#### **RESEARCH ARTICLE**

**OPEN** 

# Detecting Temporary and Permanent Faults in NOC Using FTDR Algorithm

Manjula G

PG Scholar, VLSI Design Tagore Institute of Engineering and Technology, Attur Tamil Nadu - India

## ABSTRACT

Decreasing size of integrated circuit leads to increase in susceptibility to temporary and permanent faults. This project proposes a fault - tolerant solution for a buffer less network-on-chip, with on-line fault-diagnosis mechanism is used to detect both temporary and permanent faults. Hybrid automatic repeat request of forward error correction and link-level error control scheme are used to handle temporary faults and a reinforcement-learning based fault-tolerant deflection routing (FTDR) algorithm is used to tolerate permanent faults without deadlock and live lock. A hierarchical routing-table-based algorithm (FTDR-H) is also presented to reduce the area overhead of the FTDR. By backtracking method, Reconfigurable FTDR algorithm is used with to clear the seek structures and compute the new path with dummy node. Routing table is updated to analyze the data under real application workloads.BCH code is used to detect the multibit errors. Modelsim simulator is used to verify an existing and proposed method.
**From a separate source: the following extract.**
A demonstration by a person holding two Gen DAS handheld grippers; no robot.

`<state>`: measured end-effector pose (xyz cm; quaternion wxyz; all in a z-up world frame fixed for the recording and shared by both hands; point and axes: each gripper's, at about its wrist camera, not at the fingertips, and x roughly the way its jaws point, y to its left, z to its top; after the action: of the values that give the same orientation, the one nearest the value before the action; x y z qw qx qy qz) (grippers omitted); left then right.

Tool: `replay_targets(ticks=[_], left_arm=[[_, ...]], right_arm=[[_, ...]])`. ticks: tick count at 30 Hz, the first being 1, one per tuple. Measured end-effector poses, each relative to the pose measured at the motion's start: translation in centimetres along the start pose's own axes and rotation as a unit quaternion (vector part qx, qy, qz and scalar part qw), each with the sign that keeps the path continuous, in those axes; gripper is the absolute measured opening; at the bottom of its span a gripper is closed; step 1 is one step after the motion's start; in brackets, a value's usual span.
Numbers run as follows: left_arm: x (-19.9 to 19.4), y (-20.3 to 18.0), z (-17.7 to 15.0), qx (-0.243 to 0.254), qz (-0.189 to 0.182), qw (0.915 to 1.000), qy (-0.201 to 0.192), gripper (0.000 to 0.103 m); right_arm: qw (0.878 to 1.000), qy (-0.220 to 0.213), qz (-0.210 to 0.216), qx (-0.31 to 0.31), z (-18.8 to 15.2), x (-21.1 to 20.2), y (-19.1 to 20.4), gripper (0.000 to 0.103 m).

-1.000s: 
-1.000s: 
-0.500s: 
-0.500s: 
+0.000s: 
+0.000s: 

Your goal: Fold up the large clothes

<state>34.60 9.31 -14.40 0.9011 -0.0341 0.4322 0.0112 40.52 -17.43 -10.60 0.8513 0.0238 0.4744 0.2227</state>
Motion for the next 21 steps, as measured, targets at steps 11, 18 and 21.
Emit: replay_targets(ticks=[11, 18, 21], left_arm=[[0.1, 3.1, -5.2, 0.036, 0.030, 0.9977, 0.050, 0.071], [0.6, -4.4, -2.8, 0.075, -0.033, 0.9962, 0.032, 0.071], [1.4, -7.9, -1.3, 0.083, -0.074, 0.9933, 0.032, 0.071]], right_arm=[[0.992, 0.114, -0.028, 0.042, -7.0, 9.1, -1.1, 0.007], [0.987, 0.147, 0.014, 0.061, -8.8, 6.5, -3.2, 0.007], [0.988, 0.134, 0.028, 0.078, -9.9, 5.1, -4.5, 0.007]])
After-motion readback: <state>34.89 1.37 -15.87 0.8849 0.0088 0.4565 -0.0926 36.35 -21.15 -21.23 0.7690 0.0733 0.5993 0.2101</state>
*Keywords:*-Temporary And Permanent Faults; Fault Tolerance; On-Line Fault Diagnosis; Backtrack Method; FTDR Algorithm.

## I. INTRODUCTION

Network on Chip (NoC) has emerged as a promising solution for on-chip communication to enable integrating various processors and on-chip memories into a single chip. Network-on-chip is communication subsystem on an integrated circuit typically between IP cores in a system on a chip (SoC). Difficult timing closure becomes the main problem among many design issues which is caused by long global wire delay. Long global wire delay and scalable issues are solved using this order, a packet based communication network which is known as Network-on-Chip (NoC). As the CMOS technology scales down to the nanometer domain, smaller size and higher frequencies increase higher of occurrence of intermittent and temporary faults, besides manufacturing defects and wear out effects which lead to permanent faults are also impossible to avoid. Faults come across NoC architectures, namely temporary faults, intermediate faults and permanent faults. These methods used to deal with these faults are flow control based and fault tolerant routing methods. Fault-tolerant routing algorithm should ensure "0 lost packets" in whatever fault patterns as long as a path exists In order to have higher speed and lower cost than a wormhole or a virtual channel router or bufferless routers are incorporated on NoC. In each input port, to except one input register there is no buffer in the bufferless router. Due to the buffers, deflection routing is utilized in the buffer less router to route packets to neighboring routers immediately without buffering in the router. The complete feature of deflection routing provides the potential to route packets to avoid faulty links/routers and achieve fault-tolerance. Now, in order to avoid temporary and permanent faults a fault-tolerant solution with an on-line fault diagnosis mechanism, a link-level error control scheme and a fault tolerant routing algorithm are proposed for the buffer less NoC.

## II. RELATED WORKS

#### A. Fault Detection Mechanisms for Network on Chip

In order to run a fault-tolerant system smoothly the first thing to be done is to detect the location of the faults. The fault detection mechanism should also be able to distinguish temporary faults from permanent faults. There are few works to focus on detecting temporary faults and permanent faults at the meantime. Three techniques are used to handle temporary faults in NoC and Forward error correction, Automatic repeat request, and Hybrid-ARO are used to detect and correct those faults. Temporary faults are handled at both transport level and link-level error control. It is found to have errors in ARQ error control scheme if the packet is retransmitted. Packets are retransmitted until it is received without errors. Through a cyclic redundancy check (CRC), the error detection is implemented. Then before transmitting, a simple error detecting code is applied to the packet, at the receiver side, checksum is calculated to ensure that no error has occurred. If the checksum does not calculate the value, the packet is retransmitted. FEC is used to increase the performance of error control. Error-correcting codes

### International Journal of Engineering Trends and Applications (IJETA) – Volume 2 Issue 3, May-June 2015

(ECCs) are used to achieve add redundancy to the packet, which allows an amount of bit-errors to be detected and corrected at the receiver side.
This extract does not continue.